Saengtawesin, V, Tangpolkaiwalsak, R, Kanjanapattankul, W
Journal of the Medical Association of Thailand = Chotmaihet thangphaet. 2014;:S20-5
Abstract
BACKGROUND Necrotizing enterocolitis (NEC) is the most serious gastrointestinal problem in very low birth weight preterm infants. Multiple risk factors activate the inflammatory cascade leading to high expressions of pro-inflammatory mediators causing bowel injury in NEC. The anti-inflammatory effect of probiotics is due to the inhibition and reduction of inflammatory signal in intestinal epithelium. OBJECTIVE To evaluate the efficacy of probiotics supplementation in the prevention of NEC among very low birth weight preterm infants. STUDY DESIGN A prospective randomized controlled trial. MATERIAL AND METHOD All preterm infants with gestational age less than or equal to 34 weeks and birth weight less than or equal to 1,500 grams admitted in neonatal care unit, Queen Sirikit National Institute of Child Health during June 1st, 2012 and January 31th, 2013 were enrolled in this study.
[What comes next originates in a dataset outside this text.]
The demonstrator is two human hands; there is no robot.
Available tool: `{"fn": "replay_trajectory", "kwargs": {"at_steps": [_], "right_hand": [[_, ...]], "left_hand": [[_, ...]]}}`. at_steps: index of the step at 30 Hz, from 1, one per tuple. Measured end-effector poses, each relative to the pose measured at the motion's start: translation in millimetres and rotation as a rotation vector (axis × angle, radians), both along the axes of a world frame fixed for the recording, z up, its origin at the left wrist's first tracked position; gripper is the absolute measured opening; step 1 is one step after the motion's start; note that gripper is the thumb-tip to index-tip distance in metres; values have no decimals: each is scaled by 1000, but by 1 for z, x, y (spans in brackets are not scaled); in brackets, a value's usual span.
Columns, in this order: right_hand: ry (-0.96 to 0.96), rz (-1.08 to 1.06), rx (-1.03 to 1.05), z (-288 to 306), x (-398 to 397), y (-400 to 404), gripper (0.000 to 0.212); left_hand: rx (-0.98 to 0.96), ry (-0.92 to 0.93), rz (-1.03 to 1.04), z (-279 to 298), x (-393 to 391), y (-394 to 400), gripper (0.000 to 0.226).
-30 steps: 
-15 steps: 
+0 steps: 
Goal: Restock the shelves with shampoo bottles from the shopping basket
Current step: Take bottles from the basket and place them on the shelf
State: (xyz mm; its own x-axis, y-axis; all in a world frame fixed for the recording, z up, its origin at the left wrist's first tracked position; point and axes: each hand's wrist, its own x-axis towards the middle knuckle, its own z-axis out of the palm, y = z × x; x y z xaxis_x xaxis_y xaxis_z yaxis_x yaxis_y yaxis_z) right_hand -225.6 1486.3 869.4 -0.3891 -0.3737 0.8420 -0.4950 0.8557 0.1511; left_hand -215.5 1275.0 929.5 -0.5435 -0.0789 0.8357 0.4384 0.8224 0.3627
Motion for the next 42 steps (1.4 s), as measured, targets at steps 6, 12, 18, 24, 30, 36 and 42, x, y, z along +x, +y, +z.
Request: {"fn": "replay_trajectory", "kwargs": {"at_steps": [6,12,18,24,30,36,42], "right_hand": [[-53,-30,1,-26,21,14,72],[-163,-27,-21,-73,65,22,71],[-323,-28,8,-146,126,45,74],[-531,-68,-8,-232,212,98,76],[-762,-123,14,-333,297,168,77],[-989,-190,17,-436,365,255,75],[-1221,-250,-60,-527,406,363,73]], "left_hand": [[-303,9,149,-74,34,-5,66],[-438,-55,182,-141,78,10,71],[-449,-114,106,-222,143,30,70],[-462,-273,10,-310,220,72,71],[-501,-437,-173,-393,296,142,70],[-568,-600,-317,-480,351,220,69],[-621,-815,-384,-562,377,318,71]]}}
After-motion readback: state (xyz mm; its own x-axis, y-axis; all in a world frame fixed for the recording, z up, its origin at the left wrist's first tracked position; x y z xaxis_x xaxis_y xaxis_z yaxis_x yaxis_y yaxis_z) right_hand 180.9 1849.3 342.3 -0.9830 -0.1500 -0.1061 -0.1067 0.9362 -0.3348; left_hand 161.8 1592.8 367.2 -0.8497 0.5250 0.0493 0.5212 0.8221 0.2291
They were randomized into two groups, study and control group. Infants in the study group were fed Infloran (Lactobacillus acidophilus 1 x 10(9) and Bifidobacterium bifidum 1 x 10(9) organisms) dose 125 mg/kg/dose twice a day with breast milk or premature formula from the start of feeding until 6 weeks or discharge. Infants in the control group were fed with either breast milk or premature formula alone. The primary outcome was NEC stage ≥ 2. RESULTS Sixty infants completed the study, 31 infants in the study group and 29 infants in the control group. The baseline characteristic data of infants were similar except for more males in the present study group. Incidence of NEC stage ≥ 2 were similar in both the groups, 3.2 vs. 3.4% (p = 0.74). There were no deaths during the study period. Days to reach full feeding, 150 ml/kg/day, were no differences between the two groups, 12.03 ± 5.49 days vs. 13.76 ± 8.25 days (p = 0.31). No adverse effects such as sepsis, flatulence or diarrhea were noted. CONCLUSION In this study, there was no difference in incidence of NEC stage ≥ 2 between the two groups. No adverse effects of probiotics supplementation were observed.